WASHINGTON — The ongoing partial government shutdown entered its 22nd day on Saturday, breaking the record to become the longest government shutdown in US history.
The previous record dates back to the Clinton administration when a 21-day shutdown resulted from a clash between President Bill Clinton and the GOP Congress that lasted from December 1995 to January 1996.
For now, there is still no end in sight to the current shutdown, which has impacted roughly a quarter of the federal government and hundreds of thousands of federal workers.
An estimated 800,000 federal workers have been affected by the lapse in funding — either by having to work without pay while it lasts or by being furloughed.
As the shutdown drags on, President Donald Trump and congressional Democrats have not made progress toward any kind of agreement that would put an end to it.
White House officials are expecting a quiet weekend at 1600 Pennsylvania Ave. No meetings between White House officials and congressional staff are scheduled, and no appearances by the President are expected — only tweets.
Last weekend, senior White House staff traveled to Camp David for meetings with acting White House chief of staff Mick Mulvaney, who has led shutdown talks, and officials pretaped interviews with television networks so they could get their message out on the Sunday shows.
As of Friday night, only Secretary of State Mike Pompeo was scheduled to appear on TV Sunday.
The President has insisted on more than $5 billion in funding for his long-promised wall at the US-Mexico border. House Speaker Nancy Pelosi of California and Senate Democratic Leader Chuck Schumer of New York have refused to meet that demand, instead offering a far smaller sum to shore up border security and asking the President to reopen the government now and negotiate on border security later. Trump has rejected their offers, leading to an impasse that no one seems able to break.
Amid the unending shutdown, the President has started increasingly talking about the possibility of declaring a national emergency in an effort to circumvent Congress to obtain the funding he wants for a border wall — a move that would be expected to face legal challenge and forceful pushback from Democratic lawmakers.

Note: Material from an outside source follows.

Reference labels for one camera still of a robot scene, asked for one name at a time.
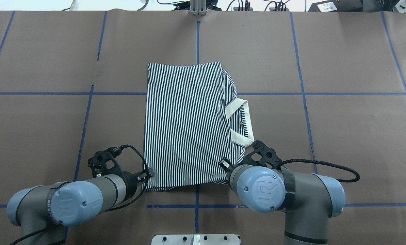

While declaring a national emergency is not completely off the table, Trump backed away from his threat Friday, saying he'd rather work it out with Congress. People close to the President said fears about a sharp backlash from lawmakers played a significant factor in this, despite Sen. Lindsey Graham, a South Carolina Republican, encouraging Trump on Friday to declare a national emergency "now."
The White House's hope is that once lawmakers are at home this weekend and hear complaints about the shutdown from their constituents, they will be more open to negotiating when they're back in Washington on Monday.
Both chambers of Congress passed legislation this week sponsored by Democratic Sen. Ben Cardin of Maryland to guarantee back pay for federal workers who have been furloughed during the government shutdown.
But federal employees — those on furlough and those who have remained on the job — still won't be paid until the shutdown ends.
In the meantime, personal stories of how workers have been affected by the ongoing shutdown are making headlines and filling the airwaves.
Despite that, attempts at negotiation between lawmakers and the administration this week appeared to do nothing to move both sides any closer to a resolution.
The President walked out of a meeting with Schumer and Pelosi on Wednesday, calling it a "total waste of time."
An effort by GOP senators led by Graham for a compromise deal that provided both border wall funding as well as immigration provisions appealing to Democrats stalled on Thursday as the President was not in favor, according to two people directly involved.
Meanwhile, the Democratic-controlled House passed a series of spending bills to reopen shuttered parts of the government over the course of the week, but the legislation does not include any new money for a border wall.
As a result, the House bills faced a White House veto threat and stand no chance of being taken up in the Senate since Senate Majority Leader Mitch McConnell of Kentucky has said he will not hold votes on legislation related to the shutdown that the President will not sign.